Дюрандаль улыбнулся. Он скосил глаз на кресло и заломил бровь. Черт подрал, этот человек умел держаться.
— Прошу вас, садитесь, милорд, — сказал Овод и подвинул кресло для себя. Ему требовалось время обдумать ситуацию, так что он заговорил о Кульфре — безопасная тема, не требовавшая размышлений.

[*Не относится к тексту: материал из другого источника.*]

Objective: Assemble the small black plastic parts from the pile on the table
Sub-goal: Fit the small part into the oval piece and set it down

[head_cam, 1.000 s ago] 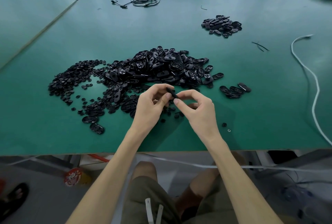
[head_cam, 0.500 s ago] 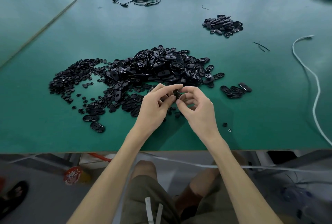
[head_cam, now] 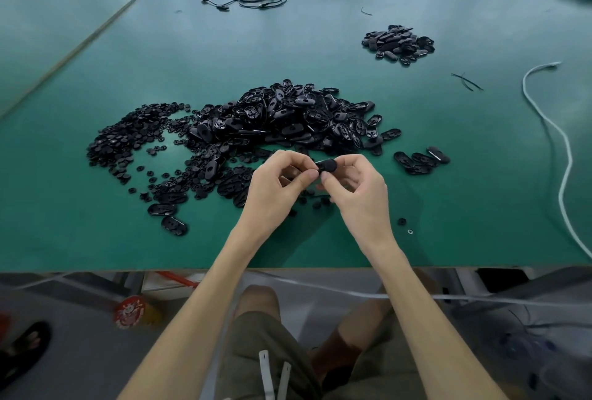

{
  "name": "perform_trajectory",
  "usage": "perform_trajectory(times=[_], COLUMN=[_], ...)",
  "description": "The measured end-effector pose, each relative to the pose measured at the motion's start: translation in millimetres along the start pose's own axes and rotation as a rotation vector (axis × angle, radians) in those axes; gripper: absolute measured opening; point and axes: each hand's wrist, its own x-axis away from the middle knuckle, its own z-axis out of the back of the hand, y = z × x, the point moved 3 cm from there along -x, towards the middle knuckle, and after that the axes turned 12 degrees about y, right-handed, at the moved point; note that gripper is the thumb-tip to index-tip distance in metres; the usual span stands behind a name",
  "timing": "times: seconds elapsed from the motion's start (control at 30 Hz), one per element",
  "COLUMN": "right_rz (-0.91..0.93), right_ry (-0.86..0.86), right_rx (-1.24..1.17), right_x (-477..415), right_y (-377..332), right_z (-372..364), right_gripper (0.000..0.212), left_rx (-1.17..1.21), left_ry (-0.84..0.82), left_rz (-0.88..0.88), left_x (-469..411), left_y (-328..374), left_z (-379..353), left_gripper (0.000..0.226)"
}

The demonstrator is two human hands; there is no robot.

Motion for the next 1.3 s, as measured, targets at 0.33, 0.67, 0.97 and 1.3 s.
perform_trajectory(times=[0.33,0.67,0.97,1.3], right_rz=[0.046,0.078,0.061,0.065], right_ry=[-0.035,-0.043,-0.062,-0.085], right_rx=[0.067,0.111,0.078,-0.035], right_x=[-0.1,0.2,0.4,1.6], right_y=[-2.9,-3.3,-3.5,-5.8], right_z=[-0.4,-0.6,-1.1,0.4], right_gripper=[0.011,0.011,0.013,0.009], left_rx=[-0.016,-0.029,-0.007,0.049], left_ry=[0.06,0.047,0.062,0.001], left_rz=[0.03,0.052,0.065,-0.008], left_x=[-0.9,-0.6,-0.3,-1.9], left_y=[-1.5,-3.2,-3.8,-4.0], left_z=[1.7,0.9,1.9,0.8], left_gripper=[0.014,0.016,0.008,0.017])
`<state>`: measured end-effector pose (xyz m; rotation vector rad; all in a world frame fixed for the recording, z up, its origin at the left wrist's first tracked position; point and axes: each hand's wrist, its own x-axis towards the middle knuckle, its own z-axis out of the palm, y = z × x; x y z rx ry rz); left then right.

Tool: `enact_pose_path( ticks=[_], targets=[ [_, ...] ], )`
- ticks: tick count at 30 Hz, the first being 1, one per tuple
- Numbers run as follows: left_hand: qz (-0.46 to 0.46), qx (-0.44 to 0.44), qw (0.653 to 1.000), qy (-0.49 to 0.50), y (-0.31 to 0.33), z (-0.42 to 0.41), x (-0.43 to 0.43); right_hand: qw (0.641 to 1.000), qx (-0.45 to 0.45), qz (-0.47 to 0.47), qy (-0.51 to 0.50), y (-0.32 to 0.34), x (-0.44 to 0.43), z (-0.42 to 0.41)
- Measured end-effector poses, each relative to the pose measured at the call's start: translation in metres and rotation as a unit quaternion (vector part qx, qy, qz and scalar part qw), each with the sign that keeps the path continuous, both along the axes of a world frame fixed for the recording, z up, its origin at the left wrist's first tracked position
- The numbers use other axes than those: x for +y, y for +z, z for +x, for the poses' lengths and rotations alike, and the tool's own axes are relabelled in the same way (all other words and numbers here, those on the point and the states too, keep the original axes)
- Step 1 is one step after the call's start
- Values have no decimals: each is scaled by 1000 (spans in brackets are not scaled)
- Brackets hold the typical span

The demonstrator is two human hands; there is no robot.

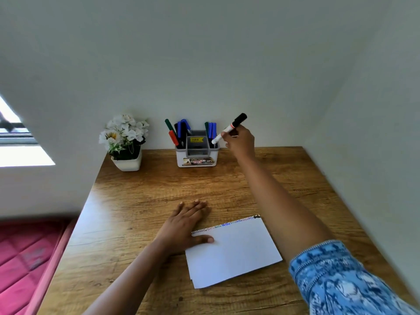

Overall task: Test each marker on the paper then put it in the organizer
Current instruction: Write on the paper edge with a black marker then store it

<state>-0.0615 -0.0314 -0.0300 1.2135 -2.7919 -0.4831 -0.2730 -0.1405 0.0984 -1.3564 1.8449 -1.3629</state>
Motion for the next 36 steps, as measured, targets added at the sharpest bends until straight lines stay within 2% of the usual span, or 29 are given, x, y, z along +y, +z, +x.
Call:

— Ее жизнь сложилась очень трагично. Она едва не умерла, потеряв ребенка через несколько месяцев после их свадьбы, и так до конца не выздоровела. О новых детях речи и быть не могло. Но она никогда не жаловалась, не грустила, даже испытывая боль. Смерть стала для нее избавлением. Радгар редко спал один эти десять лет, но всегда вел себя благоразумно. Он выказывал ей почет и уважение, и он никогда не выставлял своих подруг напоказ. Он отказался разводиться с ней, как короли часто поступают с женами, неспособными выносить наследника, — как поступил король Амброз со своей первой женой.